Depuis des semaines, voire des mois, la date exacte du début de cet assaut fait l'objet de nombreuses spéculations, beaucoup mentionnant une "offensive de printemps". Elle pourrait peut-être avoir lieu à l'été.

Un "coup de pression aux Occidentaux"

Pour l'État-major ukrainien, cette contre-offensive est un fusil à un coup: il ne peut pas échouer. "Il ne s'agit pas de reprendre quelques villes et de faire un peu bouger les lignes, Volodymyr Zelensky s'est imposé de reprendre l'intégralité du territoire", explique Patrick Sauce.

L'armée ukrainienne doit avoir le maximum d'hommes et de munitions avant de se lancer réellement. Et c'est sur ce dernier point que le président ukrainien a insisté: il explique manquer notamment de cartouches et d'obus.

Ce jeudi, le Royaume-Uni a annoncé qu'il allait donner des missiles de longue portée à l'Ukraine, devenant ainsi le premier pays à fournir de telles armes. Dans le cadre des préparatifs à la contre-offensive, cette annonce n'est pas anodine: il s'agit de missiles d'une portée de 400 km, permettant de tirer depuis un avion, depuis son propre territoire, loin du front.
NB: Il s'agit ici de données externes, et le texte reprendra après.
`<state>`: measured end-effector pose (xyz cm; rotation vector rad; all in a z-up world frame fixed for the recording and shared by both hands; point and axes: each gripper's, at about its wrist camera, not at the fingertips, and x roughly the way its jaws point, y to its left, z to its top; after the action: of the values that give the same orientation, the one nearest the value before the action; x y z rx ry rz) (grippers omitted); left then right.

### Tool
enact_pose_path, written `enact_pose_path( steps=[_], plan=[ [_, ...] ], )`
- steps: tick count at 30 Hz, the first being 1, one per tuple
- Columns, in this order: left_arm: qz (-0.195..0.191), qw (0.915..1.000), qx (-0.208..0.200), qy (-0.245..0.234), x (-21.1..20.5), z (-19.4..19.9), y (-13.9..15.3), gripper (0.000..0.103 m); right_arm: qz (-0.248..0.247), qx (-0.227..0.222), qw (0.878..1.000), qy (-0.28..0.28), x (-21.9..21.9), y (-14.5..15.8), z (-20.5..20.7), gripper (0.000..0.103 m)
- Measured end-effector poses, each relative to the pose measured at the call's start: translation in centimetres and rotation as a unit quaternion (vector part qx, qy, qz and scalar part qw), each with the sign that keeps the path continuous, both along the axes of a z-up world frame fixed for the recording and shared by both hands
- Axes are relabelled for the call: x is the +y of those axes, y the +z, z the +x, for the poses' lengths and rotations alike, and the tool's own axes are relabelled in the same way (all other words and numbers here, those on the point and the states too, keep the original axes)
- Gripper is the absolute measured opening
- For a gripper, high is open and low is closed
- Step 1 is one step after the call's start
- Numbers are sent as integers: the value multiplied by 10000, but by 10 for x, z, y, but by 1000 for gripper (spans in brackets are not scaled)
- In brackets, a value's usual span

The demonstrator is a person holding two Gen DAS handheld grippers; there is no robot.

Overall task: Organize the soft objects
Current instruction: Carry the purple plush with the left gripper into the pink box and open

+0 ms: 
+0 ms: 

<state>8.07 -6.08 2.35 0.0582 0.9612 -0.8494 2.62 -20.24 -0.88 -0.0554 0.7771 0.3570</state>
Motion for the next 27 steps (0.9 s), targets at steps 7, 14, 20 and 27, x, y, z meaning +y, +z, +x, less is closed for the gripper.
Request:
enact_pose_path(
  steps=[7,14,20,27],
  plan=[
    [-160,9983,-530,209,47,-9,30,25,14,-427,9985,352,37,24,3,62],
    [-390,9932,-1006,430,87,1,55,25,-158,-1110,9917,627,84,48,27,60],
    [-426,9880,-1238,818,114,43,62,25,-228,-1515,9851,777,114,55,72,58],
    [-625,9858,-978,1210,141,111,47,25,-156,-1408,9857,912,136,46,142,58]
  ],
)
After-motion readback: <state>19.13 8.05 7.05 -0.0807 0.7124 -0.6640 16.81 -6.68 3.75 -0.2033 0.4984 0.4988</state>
Le report de l'assaut ukrainien "c'est aussi un coup de pression aux Occidentaux pour leur dire qu'ils ont encore besoin de plus", précise Patrick Sauce, ajoutant qu'il peut également s'agir d'un "mirage pour faire passer le temps" en attendant de recevoir les nouvelles livraisons.

40.000 hommes prêts

"On est de toute façon dans le brouillard de la guerre", poursuit le spécialiste, expliquant qu'il y avait de plus en plus d'intox entre forces russes et forces ukrainiennes, les deux camps s'accusant régulièrement de diverses attaques.
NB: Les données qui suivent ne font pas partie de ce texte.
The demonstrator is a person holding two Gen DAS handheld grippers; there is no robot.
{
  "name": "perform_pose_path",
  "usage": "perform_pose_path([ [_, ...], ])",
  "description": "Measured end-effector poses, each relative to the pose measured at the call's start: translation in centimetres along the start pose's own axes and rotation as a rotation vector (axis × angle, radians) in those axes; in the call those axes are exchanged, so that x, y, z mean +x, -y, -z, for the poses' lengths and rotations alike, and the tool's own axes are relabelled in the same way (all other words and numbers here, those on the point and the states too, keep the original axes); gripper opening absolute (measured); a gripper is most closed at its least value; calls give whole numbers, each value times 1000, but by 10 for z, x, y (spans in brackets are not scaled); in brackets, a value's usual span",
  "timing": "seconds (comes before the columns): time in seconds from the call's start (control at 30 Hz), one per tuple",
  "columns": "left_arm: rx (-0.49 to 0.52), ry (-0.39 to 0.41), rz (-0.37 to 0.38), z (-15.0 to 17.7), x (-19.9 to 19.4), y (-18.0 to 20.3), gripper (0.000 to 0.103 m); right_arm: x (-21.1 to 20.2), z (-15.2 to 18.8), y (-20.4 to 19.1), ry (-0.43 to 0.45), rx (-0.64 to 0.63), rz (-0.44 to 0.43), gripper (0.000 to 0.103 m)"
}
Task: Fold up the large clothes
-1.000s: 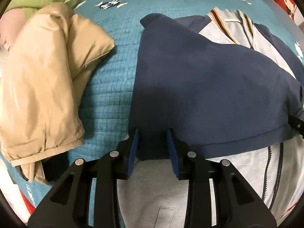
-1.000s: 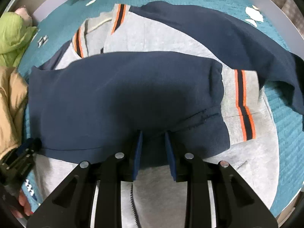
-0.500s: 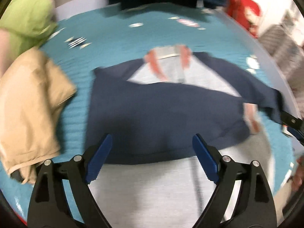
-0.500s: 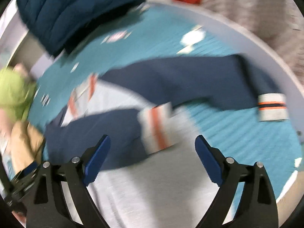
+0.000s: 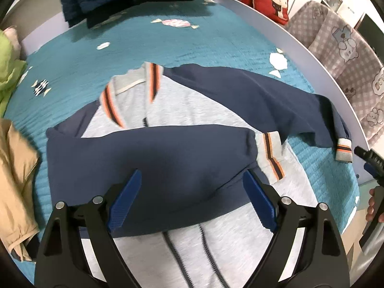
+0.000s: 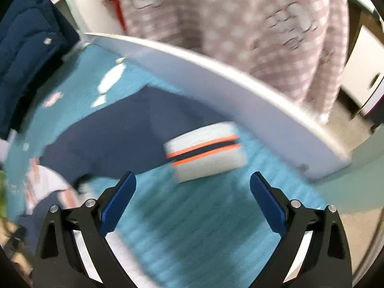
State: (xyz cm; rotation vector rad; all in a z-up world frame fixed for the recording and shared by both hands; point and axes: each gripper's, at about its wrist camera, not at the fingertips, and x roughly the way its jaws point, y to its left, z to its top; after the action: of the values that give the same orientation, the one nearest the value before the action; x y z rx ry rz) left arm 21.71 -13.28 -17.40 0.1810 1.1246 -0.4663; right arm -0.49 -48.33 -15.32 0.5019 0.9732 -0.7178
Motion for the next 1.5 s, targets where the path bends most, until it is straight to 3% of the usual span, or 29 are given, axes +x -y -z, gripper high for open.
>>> perform_pose_path([
  [0.07, 8, -5, 8, -2, 4, 5, 87, 5, 4, 0, 27, -94, 14, 87],
  [0.2, 26, -35, -17, 1, 16, 10, 87, 16, 27, -33, 122, -441, 110, 75],
  [0.33, 10, -60, -25, 7, 24, 5, 87, 37, 49, -46, 164, -652, 199, 73],
  [0.37, 2, -70, -23, 8, 27, 3, 87, 48, 52, -46, 154, -683, 216, 69],
  [0.57, -34, -98, -27, 10, 37, -3, 87, 61, 54, -51, 238, -757, 257, 68],
  [0.67, -38, -105, -26, 11, 39, -3, 87, 63, 41, -47, 208, -677, 209, 50],
  [0.77, -19, -106, -39, 11, 39, -2, 87, 62, 20, -37, 168, -518, 156, 25],
  [0.87, -12, -80, -30, 9, 35, -3, 87, 51, -6, -10, 116, -295, 18, 16],
  [1.0, -12, -48, 6, -5, 40, -1, 86, 29, -31, 11, 86, -105, -122, 14],
  [1.03, -17, -37, 3, -9, 42, 0, 82, 21, -36, 13, 82, -69, -161, 14],
  [1.1, -41, -44, -12, -21, 53, 3, 66, 8, -44, 14, 82, -19, -224, 14],
  [1.23, -88, -70, 85, -40, 77, 8, 30, -26, -59, 8, 108, 42, -372, 14],
  [1.33, -132, -99, 131, -51, 101, 12, 14, -45, -71, -6, 117, 61, -473, 14],
  [1.43, -167, -87, 227, -61, 114, 21, 14, -62, -77, -20, 122, 75, -573, 14],
  [1.5, -177, -103, 223, -65, 128, 28, 14, -70, -81, -29, 117, 80, -630, 14],
])
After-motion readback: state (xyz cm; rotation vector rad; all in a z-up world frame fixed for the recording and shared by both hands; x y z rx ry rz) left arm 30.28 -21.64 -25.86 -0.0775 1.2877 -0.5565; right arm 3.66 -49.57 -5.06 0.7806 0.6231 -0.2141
La stratégie ukrainienne peut également être de brouiller les pistes face à l'armée russe. "L'dée c'est que tout le monde sait qu'une contre-offensive va arriver. Reste à savoir quand et comment", détaille Patrick Sauce, assurant qu'elle arrivera avant l'hiver.

Aujourd'hui, du côté ukrainien, au minimum neuf brigades, soit 40.000 hommes, sont prêts à partir, dont de nombreux ont été formés par les Occidentaux. Il s'agit désormais de trouver la fenêtre.

Les combats font rage à Bakhmout

En attendant, les Ukrainiens font des "coups de sonde" pour tester les lignes de défense russe. "Avant de lancer une grande offensive, vous tentez, c'est ce qu'ils ont fait à Kherson: on réussit à percer à des endroits et pas à d'autres", explique Patrick Sauce.

C'est notamment ce qu'il se passe dans la région de Bakhmout, épicentre des combats depuis des mois. Durant la dernière semaine, les forces de Kiev ont gagné 65km² autour de la ville grâce à ces coups de sonde. Le chef du groupe paramilitaire russe Wagner a d'ailleurs affirmé que les Ukrainiens avaient déjà lancé leur contre-offensive sur Bakhmout.

Sur le reste du front, les Russes ont établi des défenses solides et fortifié la ligne de front. Ils ont accumulé des tranchées, des zones minées ou encore des obstacles en béton armé, appelés "dents de dragon", pour gêner les véhicules blindés ukrainiens. "Mais sur plus de 800 km de front, vous avez beau vous préparer, il y aura un effet de surprise", assure Patrick Sauce.